INSTRUCTIONS FOR THE TASK – A word-for-word copy of the data, with no images, is the required answer.

DATA EXTRACT –
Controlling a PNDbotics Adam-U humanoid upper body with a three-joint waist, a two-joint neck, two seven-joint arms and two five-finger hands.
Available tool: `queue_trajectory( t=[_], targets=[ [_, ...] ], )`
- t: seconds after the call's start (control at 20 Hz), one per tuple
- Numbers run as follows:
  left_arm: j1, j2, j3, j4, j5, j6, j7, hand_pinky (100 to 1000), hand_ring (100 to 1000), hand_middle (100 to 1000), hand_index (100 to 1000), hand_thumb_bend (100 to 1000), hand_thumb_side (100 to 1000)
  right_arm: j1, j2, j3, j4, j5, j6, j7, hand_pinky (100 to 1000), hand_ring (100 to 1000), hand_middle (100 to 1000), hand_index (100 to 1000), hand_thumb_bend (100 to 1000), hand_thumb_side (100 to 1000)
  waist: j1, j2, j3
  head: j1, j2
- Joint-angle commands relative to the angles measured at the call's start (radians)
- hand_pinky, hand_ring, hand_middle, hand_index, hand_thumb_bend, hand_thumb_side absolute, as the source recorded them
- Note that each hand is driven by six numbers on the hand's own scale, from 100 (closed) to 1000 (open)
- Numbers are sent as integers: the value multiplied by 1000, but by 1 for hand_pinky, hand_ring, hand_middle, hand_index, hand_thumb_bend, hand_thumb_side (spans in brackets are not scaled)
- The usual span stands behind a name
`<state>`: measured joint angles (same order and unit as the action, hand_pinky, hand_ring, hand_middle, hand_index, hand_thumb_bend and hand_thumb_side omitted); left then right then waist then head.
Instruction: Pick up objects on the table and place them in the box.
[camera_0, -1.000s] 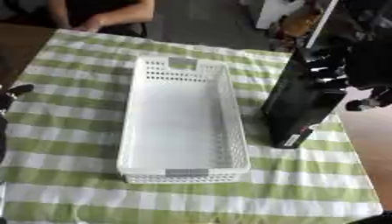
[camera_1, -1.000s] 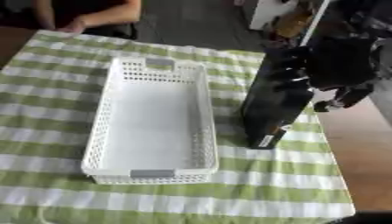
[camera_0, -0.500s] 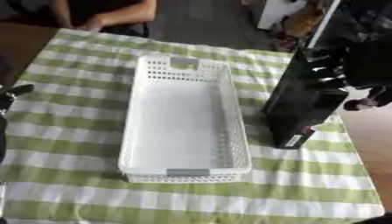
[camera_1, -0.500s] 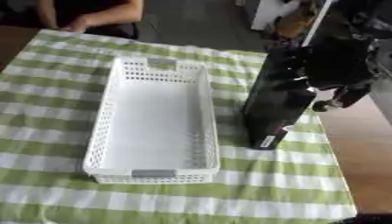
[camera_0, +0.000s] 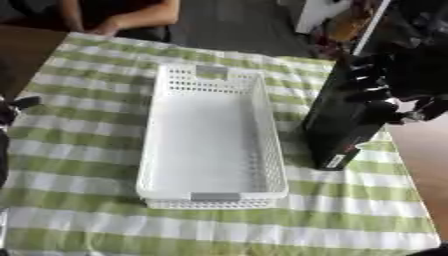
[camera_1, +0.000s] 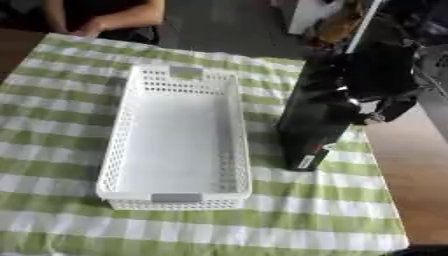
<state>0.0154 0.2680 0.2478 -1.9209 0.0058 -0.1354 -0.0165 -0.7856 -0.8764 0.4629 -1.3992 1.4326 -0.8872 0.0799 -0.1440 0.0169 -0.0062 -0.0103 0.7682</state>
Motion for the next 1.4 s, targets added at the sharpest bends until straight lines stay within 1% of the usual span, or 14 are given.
queue_trajectory(
  t=[0.05,0.3,0.7,0.75,0.8,0.95,1.0,1.05,1.1,1.15,1.2,1.3,1.35,1.4],
  targets=[
    [-8,17,0,-10,3,-1,-4,779,1000,1000,894,178,1000,-29,-14,-11,10,9,0,-8,1000,1000,1000,1000,368,331,7,-6,0,-9,-11],
    [-8,17,0,-11,3,-1,-4,779,1000,1000,894,178,1000,-35,-5,-7,27,20,-3,-12,1000,1000,1000,1000,352,335,7,-5,1,-9,-11],
    [-8,17,1,-11,3,-1,-3,778,1000,1000,893,177,1000,-40,4,-1,41,25,-11,-22,1000,1000,1000,1000,281,317,6,-5,2,-9,-11],
    [-8,17,1,-11,3,-1,-3,778,1000,1000,893,178,1000,-40,4,0,41,26,-12,-23,1000,1000,1000,1000,260,306,6,-5,2,-9,-11],
    [-8,17,1,-11,3,-1,-3,778,1000,1000,893,178,1000,-40,4,0,42,26,-12,-25,1000,1000,1000,1000,270,307,6,-5,2,-9,-11],
    [-8,17,1,-11,3,0,-3,778,1000,1000,892,178,1000,-40,8,3,40,21,-17,-36,1000,1000,989,986,239,301,6,-4,2,-9,-11],
    [-8,17,1,-11,3,0,-3,778,1000,1000,892,177,1000,-41,9,5,38,18,-18,-43,987,1000,970,968,229,299,6,-4,2,-10,-11],
    [-8,17,1,-11,3,0,-3,778,1000,1000,892,177,1000,-41,10,7,36,17,-19,-49,954,975,947,943,215,298,6,-4,2,-10,-10],
    [-8,17,1,-11,3,0,-3,778,1000,1000,892,176,1000,-42,11,9,32,14,-19,-58,954,975,947,943,215,298,6,-4,2,-10,-10],
    [-8,17,1,-11,4,0,-3,778,1000,1000,892,177,1000,-44,13,12,27,12,-20,-69,865,904,895,870,181,292,6,-4,3,-11,-10],
    [-8,17,0,-10,4,0,-3,778,1000,1000,892,176,1000,-46,15,15,20,9,-20,-83,800,853,855,821,156,291,6,-4,3,-11,-10],
    [-8,17,0,-10,4,0,-3,778,1000,1000,892,177,1000,-46,16,21,8,0,-20,-118,721,781,783,740,100,292,6,-4,3,-11,-10],
    [-8,17,1,-10,4,0,-3,778,1000,1000,892,177,1000,-45,16,25,2,-6,-20,-137,695,754,748,697,100,296,6,-4,3,-11,-9],
    [-8,17,1,-10,4,0,-3,778,1000,1000,892,177,1000,-45,15,28,-3,-11,-20,-155,685,742,729,674,100,300,6,-4,3,-11,-9]
  ],
)
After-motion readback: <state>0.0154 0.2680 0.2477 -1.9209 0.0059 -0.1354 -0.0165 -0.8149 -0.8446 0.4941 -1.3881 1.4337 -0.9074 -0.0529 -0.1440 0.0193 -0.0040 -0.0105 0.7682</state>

RESPONSE BELOW –
Controlling a PNDbotics Adam-U humanoid upper body with a three-joint waist, a two-joint neck, two seven-joint arms and two five-finger hands.
Available tool: `queue_trajectory( t=[_], targets=[ [_, ...] ], )`
- t: seconds after the call's start (control at 20 Hz), one per tuple
- Numbers run as follows:
  left_arm: j1, j2, j3, j4, j5, j6, j7, hand_pinky (100 to 1000), hand_ring (100 to 1000), hand_middle (100 to 1000), hand_index (100 to 1000), hand_thumb_bend (100 to 1000), hand_thumb_side (100 to 1000)
  right_arm: j1, j2, j3, j4, j5, j6, j7, hand_pinky (100 to 1000), hand_ring (100 to 1000), hand_middle (100 to 1000), hand_index (100 to 1000), hand_thumb_bend (100 to 1000), hand_thumb_side (100 to 1000)
  waist: j1, j2, j3
  head: j1, j2
- Joint-angle commands relative to the angles measured at the call's start (radians)
- hand_pinky, hand_ring, hand_middle, hand_index, hand_thumb_bend, hand_thumb_side absolute, as the source recorded them
- Note that each hand is driven by six numbers on the hand's own scale, from 100 (closed) to 1000 (open)
- Numbers are sent as integers: the value multiplied by 1000, but by 1 for hand_pinky, hand_ring, hand_middle, hand_index, hand_thumb_bend, hand_thumb_side (spans in brackets are not scaled)
- The usual span stands behind a name
`<state>`: measured joint angles (same order and unit as the action, hand_pinky, hand_ring, hand_middle, hand_index, hand_thumb_bend and hand_thumb_side omitted); left then right then waist then head.
Instruction: Pick up objects on the table and place them in the box.
[camera_0, -1.000s] 
[camera_1, -1.000s] 
[camera_0, -0.500s] 
[camera_1, -0.500s] 
[camera_0, +0.000s] 
[camera_1, +0.000s] 
<state>0.0154 0.2680 0.2478 -1.9209 0.0058 -0.1354 -0.0165 -0.7856 -0.8764 0.4629 -1.3992 1.4326 -0.8872 0.0799 -0.1440 0.0169 -0.0062 -0.0103 0.7682</state>
Motion for the next 1.4 s, targets added at the sharpest bends until straight lines stay within 1% of the usual span, or 14 are given.
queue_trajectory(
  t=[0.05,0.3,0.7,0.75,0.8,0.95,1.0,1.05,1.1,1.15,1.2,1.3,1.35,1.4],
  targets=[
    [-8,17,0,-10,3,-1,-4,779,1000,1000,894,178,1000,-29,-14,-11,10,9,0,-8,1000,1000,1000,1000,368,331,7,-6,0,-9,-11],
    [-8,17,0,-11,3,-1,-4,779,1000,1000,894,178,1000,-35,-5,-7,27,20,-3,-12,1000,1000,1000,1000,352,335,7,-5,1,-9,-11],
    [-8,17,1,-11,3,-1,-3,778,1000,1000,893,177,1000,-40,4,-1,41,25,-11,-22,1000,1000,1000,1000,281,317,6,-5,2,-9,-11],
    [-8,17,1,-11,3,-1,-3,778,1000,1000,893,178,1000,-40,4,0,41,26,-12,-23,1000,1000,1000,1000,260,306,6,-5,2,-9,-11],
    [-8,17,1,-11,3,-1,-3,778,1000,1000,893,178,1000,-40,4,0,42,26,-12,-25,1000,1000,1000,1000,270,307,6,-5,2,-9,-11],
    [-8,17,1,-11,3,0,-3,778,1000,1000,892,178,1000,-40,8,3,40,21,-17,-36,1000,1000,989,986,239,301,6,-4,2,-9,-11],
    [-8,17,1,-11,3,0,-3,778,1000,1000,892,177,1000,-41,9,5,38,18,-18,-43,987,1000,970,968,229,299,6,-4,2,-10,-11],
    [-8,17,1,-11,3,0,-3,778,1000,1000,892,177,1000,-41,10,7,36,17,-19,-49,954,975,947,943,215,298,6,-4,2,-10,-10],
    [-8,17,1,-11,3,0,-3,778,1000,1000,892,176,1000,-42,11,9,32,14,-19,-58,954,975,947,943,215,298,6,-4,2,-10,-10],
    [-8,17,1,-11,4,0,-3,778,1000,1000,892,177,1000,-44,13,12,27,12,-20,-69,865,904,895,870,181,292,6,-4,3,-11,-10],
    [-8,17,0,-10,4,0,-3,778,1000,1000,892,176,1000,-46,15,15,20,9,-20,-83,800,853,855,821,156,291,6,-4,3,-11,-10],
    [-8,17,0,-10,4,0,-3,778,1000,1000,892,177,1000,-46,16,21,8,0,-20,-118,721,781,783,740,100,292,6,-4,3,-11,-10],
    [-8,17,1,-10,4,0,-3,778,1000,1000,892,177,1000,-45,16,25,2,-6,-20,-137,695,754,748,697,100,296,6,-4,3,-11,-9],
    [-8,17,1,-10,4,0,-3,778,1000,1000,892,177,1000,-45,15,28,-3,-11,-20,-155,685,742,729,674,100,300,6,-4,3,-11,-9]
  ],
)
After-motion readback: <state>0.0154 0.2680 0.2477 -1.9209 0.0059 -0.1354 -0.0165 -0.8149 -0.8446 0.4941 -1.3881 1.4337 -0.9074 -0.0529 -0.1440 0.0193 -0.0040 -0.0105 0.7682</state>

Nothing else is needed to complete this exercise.